According to Swift, this season, so far, has been the best start to a season the team has ever had.
“We have bowled three tournaments and have finished top 10 in all of them and top five in two of them,” Swift said. “The most memorable moment at this point was finishing in third place at our previous tournament in Smyrna, Tennessee.”
Swift said being on the team has been the “longest roller coaster of emotions I have ever experienced.” They have had four or five different coaches over the past five years, according to Swift. This, he said, puts a lot of stress on the team because it’s a constantly changing environment.
“Each coach has had a different perspective on how things should be done, while all we want to do is bowl,” Swift said. “There have been many bowlers who have dropped out, transferred or failed, and it diminished our motivation at one point. But those who have stayed with the program have become my best friends, and we have stuck together throughout all that hardship.
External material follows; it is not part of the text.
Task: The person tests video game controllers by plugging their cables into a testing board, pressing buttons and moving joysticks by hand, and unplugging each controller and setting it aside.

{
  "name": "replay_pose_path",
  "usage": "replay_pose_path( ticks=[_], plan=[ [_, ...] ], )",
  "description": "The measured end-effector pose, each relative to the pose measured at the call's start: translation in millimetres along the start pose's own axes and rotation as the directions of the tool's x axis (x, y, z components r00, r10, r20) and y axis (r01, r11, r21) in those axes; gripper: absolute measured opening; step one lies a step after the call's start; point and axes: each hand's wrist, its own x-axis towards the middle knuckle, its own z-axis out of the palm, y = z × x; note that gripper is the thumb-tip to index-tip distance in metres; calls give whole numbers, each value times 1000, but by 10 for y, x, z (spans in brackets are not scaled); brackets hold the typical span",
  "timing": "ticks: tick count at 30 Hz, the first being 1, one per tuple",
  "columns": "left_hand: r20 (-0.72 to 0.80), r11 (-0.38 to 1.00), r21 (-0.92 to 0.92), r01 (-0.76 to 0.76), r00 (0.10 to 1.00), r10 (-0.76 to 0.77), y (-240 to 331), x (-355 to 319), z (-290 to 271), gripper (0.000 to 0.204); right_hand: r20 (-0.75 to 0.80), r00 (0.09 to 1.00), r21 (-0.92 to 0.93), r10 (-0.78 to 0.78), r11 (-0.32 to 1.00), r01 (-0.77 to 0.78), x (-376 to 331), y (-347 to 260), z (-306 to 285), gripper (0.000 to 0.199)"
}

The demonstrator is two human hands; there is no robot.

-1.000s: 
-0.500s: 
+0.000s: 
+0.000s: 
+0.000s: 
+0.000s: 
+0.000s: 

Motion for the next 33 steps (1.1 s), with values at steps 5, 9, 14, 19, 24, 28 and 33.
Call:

We now have a coach who returned for his second year, and things are looking up.”
In Swift’s freshman year, he struggled with grades and motivation to complete his schoolwork.
“There were distractions back home, COVID hit me hard, and I was not responsible about how I spent my time,” Swift said. “After being ineligible and not being able to travel my freshman year, there was a fire that got lit under me, and I did whatever I could to pass my classes and become eligible. My passion for bowling motivated me to be better in school.”
For Swift, the ultimate goal is to win a championship.
“This is the most talented our team has been in a very long time,” Swift said. “We want to win conference, win nationals and put CU on the map. Personally, I would love to win a tournament individually. Everything is done as a team, but they do give out individual awards at tournaments, and I want to win one this year. But the team always comes first to me. I would rather win with my friends than beat them to earn an individual award.”
The next competition for the men’s bowling team will be the Roto Grip Keystone Quaker Classic in Allentown, Pennsylvania, on Dec. 18-19, and the women’s bowling team’s next competition will be the Storm Baker Challenge in Addison, Illinois, on Jan. 11-12.